What you have to do: Skip the pictures, please, and write out exactly the lines from the opening of the data through the line containing "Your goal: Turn".
*****
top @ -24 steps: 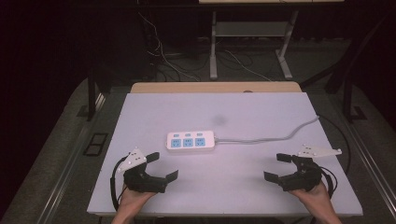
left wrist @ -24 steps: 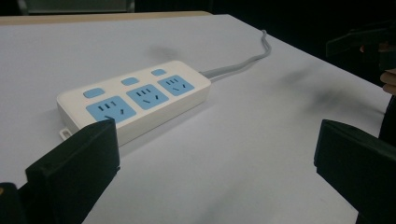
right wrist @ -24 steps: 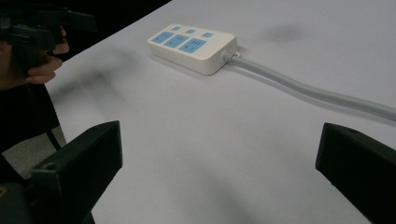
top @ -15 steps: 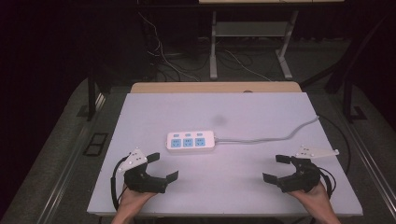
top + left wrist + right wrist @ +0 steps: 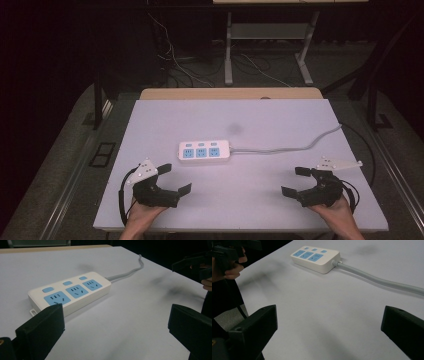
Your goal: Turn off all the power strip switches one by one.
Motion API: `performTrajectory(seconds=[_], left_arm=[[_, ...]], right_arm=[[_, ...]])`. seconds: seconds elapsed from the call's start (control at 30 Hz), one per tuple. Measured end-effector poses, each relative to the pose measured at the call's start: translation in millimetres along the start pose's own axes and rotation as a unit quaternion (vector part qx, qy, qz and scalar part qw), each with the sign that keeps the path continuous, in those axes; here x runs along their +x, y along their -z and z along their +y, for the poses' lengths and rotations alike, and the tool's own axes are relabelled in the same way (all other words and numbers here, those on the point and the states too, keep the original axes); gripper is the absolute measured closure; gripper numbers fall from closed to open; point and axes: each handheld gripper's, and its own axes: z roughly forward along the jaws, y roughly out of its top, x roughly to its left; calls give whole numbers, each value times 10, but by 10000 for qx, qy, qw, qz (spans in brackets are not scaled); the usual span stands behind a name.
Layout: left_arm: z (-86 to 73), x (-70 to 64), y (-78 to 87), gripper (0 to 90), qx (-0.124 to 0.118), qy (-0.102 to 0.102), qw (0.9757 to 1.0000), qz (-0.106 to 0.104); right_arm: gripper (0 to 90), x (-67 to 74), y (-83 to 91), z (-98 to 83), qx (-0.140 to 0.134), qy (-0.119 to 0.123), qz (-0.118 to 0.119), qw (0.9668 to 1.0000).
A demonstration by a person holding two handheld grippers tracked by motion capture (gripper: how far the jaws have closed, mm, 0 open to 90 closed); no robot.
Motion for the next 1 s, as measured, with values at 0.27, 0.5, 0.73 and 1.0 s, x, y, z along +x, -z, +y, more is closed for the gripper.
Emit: performTrajectory(seconds=[0.27, 0.5, 0.73, 1.0], left_arm=[[39, 9, 36, 0, 36, -15, 10000, -21], [91, 39, 25, 0, 151, -30, 9999, -39], [144, 71, -24, 0, 326, -16, 9994, -98], [204, 130, -32, 0, 516, -52, 9986, -101]], right_arm=[[4, -7, 28, -10, -29, -9, -26, 10000], [4, -9, 47, -11, -49, -5, -35, 10000], [4, -13, 36, -14, -23, -7, -46, 10000], [4, -11, 42, -22, -1, -8, -48, 10000]])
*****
Response below:
top @ -24 steps: 
left wrist @ -24 steps: 
right wrist @ -24 steps: 
top @ -15 steps: 
top + left wrist + right wrist @ +0 steps: 
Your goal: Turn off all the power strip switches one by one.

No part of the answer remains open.